• EXERCISE DESCRIPTION: Search the records for the string "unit" and copy every line in which it appears.

········

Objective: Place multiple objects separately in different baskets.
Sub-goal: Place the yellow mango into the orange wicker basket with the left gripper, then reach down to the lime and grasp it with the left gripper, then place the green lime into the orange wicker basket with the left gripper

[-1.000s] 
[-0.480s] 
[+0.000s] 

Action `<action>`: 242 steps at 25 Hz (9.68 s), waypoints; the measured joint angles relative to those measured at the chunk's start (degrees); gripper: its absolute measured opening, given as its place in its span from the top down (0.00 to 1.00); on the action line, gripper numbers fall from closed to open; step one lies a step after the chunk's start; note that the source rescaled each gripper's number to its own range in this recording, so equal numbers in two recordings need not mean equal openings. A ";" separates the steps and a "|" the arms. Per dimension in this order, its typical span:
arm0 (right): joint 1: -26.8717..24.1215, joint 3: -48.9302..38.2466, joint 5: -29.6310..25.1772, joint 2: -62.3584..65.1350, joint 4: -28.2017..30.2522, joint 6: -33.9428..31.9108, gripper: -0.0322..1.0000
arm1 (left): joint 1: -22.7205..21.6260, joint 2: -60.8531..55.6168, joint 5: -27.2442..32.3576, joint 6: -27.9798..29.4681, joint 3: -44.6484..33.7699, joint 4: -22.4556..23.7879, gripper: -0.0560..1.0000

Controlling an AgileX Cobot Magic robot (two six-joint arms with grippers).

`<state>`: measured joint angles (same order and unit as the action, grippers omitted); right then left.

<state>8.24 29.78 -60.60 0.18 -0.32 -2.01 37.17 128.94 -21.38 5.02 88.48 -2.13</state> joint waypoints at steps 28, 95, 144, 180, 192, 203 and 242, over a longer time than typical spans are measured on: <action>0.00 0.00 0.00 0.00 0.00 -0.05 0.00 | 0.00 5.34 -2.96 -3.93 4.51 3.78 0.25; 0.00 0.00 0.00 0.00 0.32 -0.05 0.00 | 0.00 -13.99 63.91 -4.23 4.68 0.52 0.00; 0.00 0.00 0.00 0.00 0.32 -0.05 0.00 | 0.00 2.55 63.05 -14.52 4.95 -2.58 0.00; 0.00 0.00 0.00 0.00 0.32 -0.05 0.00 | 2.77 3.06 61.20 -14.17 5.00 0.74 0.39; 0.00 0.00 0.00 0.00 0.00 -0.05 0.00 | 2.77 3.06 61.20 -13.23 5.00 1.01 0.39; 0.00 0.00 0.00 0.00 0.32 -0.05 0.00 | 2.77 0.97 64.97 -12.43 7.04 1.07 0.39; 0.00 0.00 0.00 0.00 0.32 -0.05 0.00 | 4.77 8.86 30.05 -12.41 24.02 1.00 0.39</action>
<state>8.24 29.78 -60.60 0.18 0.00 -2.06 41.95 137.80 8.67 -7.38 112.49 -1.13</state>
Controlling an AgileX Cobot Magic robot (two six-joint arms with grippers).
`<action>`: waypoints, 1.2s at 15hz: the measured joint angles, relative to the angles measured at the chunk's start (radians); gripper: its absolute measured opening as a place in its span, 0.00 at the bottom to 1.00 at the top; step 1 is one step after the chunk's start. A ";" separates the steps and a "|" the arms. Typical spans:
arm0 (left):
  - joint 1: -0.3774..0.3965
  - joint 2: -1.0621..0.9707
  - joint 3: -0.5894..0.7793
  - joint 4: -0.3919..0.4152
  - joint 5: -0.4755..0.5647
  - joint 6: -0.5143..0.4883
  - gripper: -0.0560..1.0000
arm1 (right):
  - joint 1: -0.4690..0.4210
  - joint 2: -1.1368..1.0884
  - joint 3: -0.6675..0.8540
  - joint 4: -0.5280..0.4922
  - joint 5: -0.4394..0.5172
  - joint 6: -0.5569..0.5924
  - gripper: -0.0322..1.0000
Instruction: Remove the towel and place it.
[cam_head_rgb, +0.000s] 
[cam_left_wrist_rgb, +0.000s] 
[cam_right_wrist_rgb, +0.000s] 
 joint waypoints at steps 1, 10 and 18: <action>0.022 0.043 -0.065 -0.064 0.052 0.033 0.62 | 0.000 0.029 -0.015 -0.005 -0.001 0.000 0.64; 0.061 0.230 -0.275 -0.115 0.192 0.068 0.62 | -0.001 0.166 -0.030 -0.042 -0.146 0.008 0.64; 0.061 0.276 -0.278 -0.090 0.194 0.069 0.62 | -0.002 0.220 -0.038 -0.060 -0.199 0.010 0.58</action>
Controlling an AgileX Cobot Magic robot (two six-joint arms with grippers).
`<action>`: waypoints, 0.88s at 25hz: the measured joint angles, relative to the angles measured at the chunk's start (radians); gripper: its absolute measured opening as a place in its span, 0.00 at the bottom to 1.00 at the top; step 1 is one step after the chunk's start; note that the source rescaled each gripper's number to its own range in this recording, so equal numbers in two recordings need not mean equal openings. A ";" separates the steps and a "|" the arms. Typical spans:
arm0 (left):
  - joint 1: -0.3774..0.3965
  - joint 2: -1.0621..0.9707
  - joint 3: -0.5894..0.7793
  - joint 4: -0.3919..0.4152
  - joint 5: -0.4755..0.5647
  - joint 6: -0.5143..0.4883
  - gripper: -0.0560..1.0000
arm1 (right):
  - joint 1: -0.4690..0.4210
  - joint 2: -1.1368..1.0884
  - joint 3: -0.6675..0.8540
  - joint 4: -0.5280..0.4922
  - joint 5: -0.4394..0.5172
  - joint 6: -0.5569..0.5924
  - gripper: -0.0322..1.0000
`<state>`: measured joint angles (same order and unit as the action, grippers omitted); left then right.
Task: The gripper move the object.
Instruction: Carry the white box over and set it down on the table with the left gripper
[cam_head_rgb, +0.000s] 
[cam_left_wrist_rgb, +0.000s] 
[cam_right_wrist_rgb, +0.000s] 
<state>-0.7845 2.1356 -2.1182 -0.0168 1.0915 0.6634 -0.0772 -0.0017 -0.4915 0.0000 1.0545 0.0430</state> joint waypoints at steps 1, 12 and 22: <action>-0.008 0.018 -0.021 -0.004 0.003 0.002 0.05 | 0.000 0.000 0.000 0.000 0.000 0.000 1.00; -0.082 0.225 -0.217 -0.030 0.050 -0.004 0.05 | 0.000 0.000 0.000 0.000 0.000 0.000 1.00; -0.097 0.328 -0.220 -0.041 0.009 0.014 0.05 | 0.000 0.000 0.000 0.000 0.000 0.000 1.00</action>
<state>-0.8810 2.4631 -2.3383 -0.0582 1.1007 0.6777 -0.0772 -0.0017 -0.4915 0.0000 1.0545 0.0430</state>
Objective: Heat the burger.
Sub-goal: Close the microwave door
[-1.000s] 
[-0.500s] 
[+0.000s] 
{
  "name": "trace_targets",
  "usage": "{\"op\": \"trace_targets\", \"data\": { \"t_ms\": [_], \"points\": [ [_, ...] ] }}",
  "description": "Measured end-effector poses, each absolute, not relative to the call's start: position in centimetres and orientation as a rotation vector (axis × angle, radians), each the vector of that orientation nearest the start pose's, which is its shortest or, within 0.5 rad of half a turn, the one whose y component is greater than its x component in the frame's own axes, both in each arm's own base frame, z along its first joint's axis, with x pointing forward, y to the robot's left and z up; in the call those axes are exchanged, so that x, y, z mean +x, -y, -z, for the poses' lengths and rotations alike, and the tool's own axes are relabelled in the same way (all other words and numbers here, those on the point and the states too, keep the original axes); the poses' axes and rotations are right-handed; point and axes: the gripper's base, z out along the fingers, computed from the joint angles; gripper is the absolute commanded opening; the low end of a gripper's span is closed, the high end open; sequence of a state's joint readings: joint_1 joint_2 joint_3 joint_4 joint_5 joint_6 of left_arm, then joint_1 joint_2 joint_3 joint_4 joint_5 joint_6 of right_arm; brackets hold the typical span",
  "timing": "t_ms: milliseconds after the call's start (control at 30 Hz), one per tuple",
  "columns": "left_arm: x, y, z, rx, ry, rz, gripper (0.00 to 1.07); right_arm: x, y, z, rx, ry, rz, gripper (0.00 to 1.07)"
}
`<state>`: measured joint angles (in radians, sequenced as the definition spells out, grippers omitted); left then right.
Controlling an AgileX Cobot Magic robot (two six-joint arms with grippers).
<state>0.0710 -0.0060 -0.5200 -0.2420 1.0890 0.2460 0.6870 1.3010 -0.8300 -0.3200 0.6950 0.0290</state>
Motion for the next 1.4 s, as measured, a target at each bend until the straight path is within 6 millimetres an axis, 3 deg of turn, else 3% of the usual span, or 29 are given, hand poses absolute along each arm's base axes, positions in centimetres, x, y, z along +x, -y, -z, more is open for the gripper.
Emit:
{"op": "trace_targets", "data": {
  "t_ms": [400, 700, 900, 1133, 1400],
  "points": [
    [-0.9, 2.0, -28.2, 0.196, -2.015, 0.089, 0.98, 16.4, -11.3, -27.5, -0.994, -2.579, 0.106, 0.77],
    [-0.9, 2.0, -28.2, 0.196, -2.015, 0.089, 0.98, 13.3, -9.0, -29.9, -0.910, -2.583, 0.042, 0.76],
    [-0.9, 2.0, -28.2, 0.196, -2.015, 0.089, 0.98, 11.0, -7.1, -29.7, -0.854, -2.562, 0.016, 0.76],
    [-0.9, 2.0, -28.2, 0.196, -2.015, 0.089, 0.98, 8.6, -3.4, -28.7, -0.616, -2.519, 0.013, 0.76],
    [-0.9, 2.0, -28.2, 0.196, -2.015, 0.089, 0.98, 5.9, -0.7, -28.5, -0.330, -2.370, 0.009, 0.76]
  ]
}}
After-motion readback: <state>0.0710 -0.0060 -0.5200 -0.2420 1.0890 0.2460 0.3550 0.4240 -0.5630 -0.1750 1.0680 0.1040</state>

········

• RESULT:
`<state>`: measured joint angles (same order and unit as the action, grippers omitted); right then left.
`<state>`: measured joint angles (same order and unit as the action, grippers omitted); left then right.

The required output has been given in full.